En paralelo, las parlamentarias, instancia en la que se abre el camino para rescatar por la vía de los doblajes esa alta sobre representación de la derecha y hacer posible, con el apoyo legítimo y previsible del movimiento social, las transformaciones a las que cierra el camino una institucionalidad política diseñada astuta y perversamente por los poderes dictatoriales.

Agréguese a ello la novedad de que los consejeros regionales (los Core), serán desde ahora elegidos directamente por la ciudadanía, y tendremos la perspectiva de que cada una y cada uno pueda volverse “incidente” en su propio destino.

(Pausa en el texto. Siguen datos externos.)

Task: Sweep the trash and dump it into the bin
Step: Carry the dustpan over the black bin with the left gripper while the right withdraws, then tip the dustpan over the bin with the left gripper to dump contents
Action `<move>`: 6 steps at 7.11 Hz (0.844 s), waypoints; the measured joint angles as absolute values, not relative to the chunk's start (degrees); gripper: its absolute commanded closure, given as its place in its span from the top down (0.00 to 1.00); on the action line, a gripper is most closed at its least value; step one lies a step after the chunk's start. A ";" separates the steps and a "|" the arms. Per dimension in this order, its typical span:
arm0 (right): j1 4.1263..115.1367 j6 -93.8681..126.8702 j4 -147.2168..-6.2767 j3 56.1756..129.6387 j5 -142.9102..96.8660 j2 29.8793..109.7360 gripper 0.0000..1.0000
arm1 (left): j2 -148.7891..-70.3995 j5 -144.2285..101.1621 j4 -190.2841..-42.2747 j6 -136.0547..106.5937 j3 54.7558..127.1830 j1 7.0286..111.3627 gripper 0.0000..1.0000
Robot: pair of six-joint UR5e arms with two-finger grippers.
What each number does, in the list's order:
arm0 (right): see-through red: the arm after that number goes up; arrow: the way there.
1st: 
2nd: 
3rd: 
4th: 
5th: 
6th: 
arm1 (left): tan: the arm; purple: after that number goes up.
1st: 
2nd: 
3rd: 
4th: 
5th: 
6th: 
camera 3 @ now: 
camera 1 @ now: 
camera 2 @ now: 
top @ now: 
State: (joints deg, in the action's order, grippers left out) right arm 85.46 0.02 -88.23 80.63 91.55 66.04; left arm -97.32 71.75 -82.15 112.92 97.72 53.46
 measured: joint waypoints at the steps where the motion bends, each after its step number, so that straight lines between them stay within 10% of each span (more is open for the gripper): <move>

Argumentan algunos, y por cierto no siempre de mala fe, la “ventaja” de esperar a una segunda vuelta para la decisión presidencial. Para ello, elevan a “movida inteligente” ya sea el voto en blanco como la abstención. Olvida esta opción táctica el efecto que tendría el que ya en primera vuelta quedara la derecha reducida a lo más cercano a una representación acorde porcentualmente a su “peso sociológico”. Esto es, una votación que reprodujera lo más fielmente posible una realidad demográfica: que los dueños del sistema, los beneficiados extremos del modelo, son a lo más el 10% de la población. Sin olvidar ese 1% que se lleva lo “más mejor” de una torta amasada por esa otra “porción” de los chilenos y chilenas que apenas si aportan su trabajo…

Como siempre, se trata de un conflicto social que deriva del enfrentamiento de clases y sectores sociales de intereses contrapuestos y, por ello, irreconciliables.

Pero ello no significa que estemos ante la imposibilidad total de acuerdos de bien común que se basen tanto en la racionalidad para caracterizar el momento actual, como en el democrático privilegio de las mayorías para orientar y dirigir el país en el marco de una institucionalidad democráticamente legitimada.

De atenerse solamente al espectáculo de una derecha a la deriva, con una candidata (la tercera) obsesionada por no quedar relegada a una tercera posición, ya no le quedaría a la Nueva Mayoría otra tarea que sentarse a esperar una cosecha feliz. Pero, las realidades suelen ser más complejas que los pronósticos optimistas y los deseos buenos. Y en este sentido y estos días, no estará demás advertir que “en la confianza está el peligro” y, para seguir con los proverbios, que “el que pega primero, pega dos veces”, y etc.

Los problemas que enfrentaremos como país y las definiciones que habrán de sobrevenir en los próximos años, son de tal envergadura que para enfrentarlos se requiere una alta cuota de lucidez y decisión ciudadanas.

Así, pues, a abordar desde ya esta gran tarea cerrando filas para, como gran prioridad, arrinconar a la derecha pinochetista. Y, en el mismo impulso, a sentar las bases de los grandes acuerdos sociales y políticos en el que los trabajadores y el conjunto del pueblo asuman el papel protagónico para el que están destinados desde siempre.